> _Work request_
What you return must match the listing exactly, with every image removed.
◇ ◇ ◇ ◇ ◇ ◇ ◇
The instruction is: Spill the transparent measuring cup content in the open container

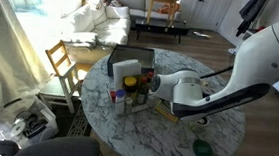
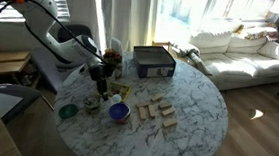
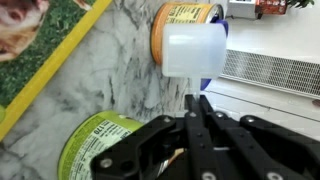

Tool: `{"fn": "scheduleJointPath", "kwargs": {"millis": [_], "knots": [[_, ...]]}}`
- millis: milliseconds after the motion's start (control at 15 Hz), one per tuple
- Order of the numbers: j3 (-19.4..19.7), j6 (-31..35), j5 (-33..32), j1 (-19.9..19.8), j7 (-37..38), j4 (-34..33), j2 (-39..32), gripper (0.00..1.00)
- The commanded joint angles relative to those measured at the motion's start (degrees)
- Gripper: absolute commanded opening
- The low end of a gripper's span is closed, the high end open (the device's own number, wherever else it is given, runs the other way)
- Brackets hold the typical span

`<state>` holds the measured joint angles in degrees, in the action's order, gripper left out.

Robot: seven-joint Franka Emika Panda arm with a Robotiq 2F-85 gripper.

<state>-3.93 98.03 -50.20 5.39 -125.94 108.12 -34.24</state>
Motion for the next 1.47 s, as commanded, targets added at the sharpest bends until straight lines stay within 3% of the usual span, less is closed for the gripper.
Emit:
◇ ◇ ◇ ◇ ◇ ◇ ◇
> _Answer area_
The instruction is: Spill the transparent measuring cup content in the open container


Tool: `{"fn": "scheduleJointPath", "kwargs": {"millis": [_], "knots": [[_, ...]]}}`
- millis: milliseconds after the motion's start (control at 15 Hz), one per tuple
- Order of the numbers: j3 (-19.4..19.7), j6 (-31..35), j5 (-33..32), j1 (-19.9..19.8), j7 (-37..38), j4 (-34..33), j2 (-39..32), gripper (0.00..1.00)
- The commanded joint angles relative to those measured at the motion's start (degrees)
- Gripper: absolute commanded opening
- The low end of a gripper's span is closed, the high end open (the device's own number, wherever else it is given, runs the other way)
- Brackets hold the typical span

`<state>` holds the measured joint angles in degrees, in the action's order, gripper left out.

Robot: seven-joint Franka Emika Panda arm with a Robotiq 2F-85 gripper.

<state>-3.93 98.03 -50.20 5.39 -125.94 108.12 -34.24</state>
Motion for the next 1.47 s, as commanded, targets added at the sharpest bends until straight lines stay within 3% of the usual span, less is closed for the gripper.
Emit:

The submitted response is complete.